* Problem details
Find the word "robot" in the listing below, then return every line it appears in.

* Exercise materials

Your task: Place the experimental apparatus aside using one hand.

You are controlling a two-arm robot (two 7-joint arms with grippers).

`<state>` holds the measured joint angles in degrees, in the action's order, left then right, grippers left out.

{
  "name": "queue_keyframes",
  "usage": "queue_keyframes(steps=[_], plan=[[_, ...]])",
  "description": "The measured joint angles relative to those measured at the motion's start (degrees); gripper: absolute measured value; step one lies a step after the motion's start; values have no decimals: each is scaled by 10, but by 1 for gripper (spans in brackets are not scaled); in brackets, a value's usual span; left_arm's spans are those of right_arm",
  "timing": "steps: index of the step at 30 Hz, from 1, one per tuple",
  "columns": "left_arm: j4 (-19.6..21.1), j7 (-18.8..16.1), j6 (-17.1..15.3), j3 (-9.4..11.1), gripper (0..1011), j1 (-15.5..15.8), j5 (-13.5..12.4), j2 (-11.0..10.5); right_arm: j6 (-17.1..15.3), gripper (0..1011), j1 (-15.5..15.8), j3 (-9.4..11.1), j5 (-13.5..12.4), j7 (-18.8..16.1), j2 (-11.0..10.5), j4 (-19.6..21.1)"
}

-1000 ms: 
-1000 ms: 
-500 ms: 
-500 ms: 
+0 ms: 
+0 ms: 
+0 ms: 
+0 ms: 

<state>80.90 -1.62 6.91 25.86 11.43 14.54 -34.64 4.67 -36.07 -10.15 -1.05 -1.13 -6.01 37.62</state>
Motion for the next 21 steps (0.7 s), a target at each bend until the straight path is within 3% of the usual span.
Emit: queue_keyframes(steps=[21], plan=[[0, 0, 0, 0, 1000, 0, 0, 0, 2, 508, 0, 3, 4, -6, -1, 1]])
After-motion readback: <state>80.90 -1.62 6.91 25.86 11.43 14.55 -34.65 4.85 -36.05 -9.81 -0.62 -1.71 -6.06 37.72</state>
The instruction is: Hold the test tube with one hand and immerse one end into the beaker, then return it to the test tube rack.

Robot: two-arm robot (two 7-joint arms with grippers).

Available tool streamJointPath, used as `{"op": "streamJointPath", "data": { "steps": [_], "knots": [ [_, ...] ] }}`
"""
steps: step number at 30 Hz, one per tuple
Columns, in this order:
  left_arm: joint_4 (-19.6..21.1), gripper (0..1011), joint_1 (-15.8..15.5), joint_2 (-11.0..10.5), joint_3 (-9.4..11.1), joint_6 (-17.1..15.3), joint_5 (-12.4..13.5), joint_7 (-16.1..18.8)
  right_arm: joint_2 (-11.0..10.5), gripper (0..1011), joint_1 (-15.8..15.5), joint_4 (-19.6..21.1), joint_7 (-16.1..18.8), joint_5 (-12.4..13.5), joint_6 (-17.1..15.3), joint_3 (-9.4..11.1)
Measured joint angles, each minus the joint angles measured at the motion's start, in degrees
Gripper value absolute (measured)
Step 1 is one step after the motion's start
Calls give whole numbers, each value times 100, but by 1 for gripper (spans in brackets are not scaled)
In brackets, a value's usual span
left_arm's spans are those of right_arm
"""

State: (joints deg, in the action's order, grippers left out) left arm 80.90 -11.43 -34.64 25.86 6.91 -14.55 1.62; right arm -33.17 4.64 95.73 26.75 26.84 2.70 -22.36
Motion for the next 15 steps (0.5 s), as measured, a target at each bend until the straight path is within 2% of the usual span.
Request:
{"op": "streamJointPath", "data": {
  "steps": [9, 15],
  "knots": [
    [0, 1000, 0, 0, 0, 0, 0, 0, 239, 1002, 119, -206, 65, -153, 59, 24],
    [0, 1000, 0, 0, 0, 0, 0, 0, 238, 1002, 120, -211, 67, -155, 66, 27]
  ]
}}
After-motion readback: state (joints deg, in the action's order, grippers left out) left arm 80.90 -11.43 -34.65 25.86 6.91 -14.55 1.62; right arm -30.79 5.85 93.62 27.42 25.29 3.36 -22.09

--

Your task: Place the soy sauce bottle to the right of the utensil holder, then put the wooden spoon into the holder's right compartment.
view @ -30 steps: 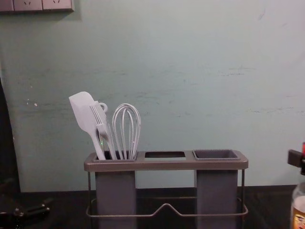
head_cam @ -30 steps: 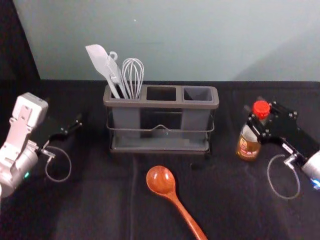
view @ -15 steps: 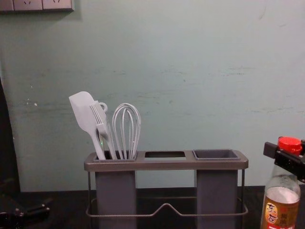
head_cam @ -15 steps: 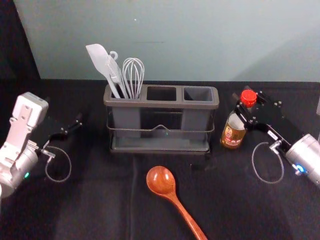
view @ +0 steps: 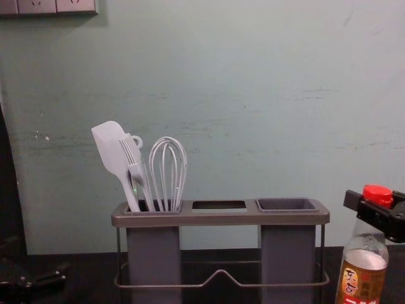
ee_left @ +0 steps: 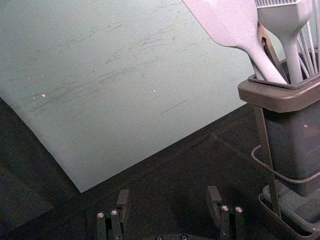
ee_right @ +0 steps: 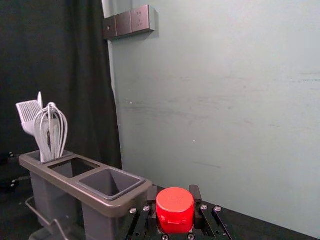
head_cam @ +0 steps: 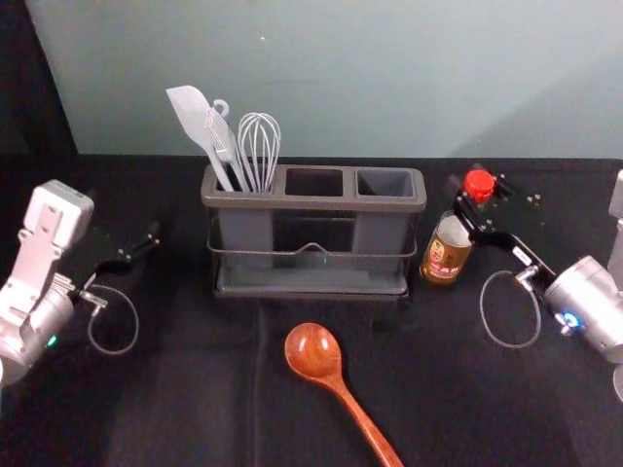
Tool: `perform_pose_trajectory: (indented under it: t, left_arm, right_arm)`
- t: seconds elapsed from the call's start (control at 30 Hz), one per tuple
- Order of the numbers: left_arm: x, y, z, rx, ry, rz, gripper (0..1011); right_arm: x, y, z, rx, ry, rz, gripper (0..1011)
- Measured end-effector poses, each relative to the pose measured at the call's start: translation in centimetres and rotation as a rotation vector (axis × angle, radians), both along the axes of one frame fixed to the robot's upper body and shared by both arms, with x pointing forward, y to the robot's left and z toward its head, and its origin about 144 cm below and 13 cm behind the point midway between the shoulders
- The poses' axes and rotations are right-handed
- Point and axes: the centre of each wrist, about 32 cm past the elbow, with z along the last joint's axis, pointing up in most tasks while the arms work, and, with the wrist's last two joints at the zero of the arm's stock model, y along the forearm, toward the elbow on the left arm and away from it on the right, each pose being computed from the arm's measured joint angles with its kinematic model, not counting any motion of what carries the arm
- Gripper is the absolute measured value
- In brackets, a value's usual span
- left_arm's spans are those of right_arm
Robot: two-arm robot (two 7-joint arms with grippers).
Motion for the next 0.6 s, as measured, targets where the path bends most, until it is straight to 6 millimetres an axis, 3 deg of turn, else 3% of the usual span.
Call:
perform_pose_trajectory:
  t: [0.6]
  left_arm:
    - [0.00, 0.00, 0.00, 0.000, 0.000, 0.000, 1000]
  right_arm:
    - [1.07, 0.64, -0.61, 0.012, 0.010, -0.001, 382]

* Reply to the task
You are controlling a two-arm robot (two 7-joint arms with grippers).
Robot: two-arm robot (two 7-joint arms with grippers).
- Measured end-effector poses, each relative to the pose measured at the call's start: translation in centimetres and rotation as a rotation vector (axis × angle, radians), both along the axes of one frame fixed to the robot's upper body and shared by both arms, with x pointing forward, y to the robot's left and z toward its head, and its origin about 144 cm below and 13 cm behind the point midway between the shoulders
Robot: two-arm robot (two 7-joint arms with grippers).

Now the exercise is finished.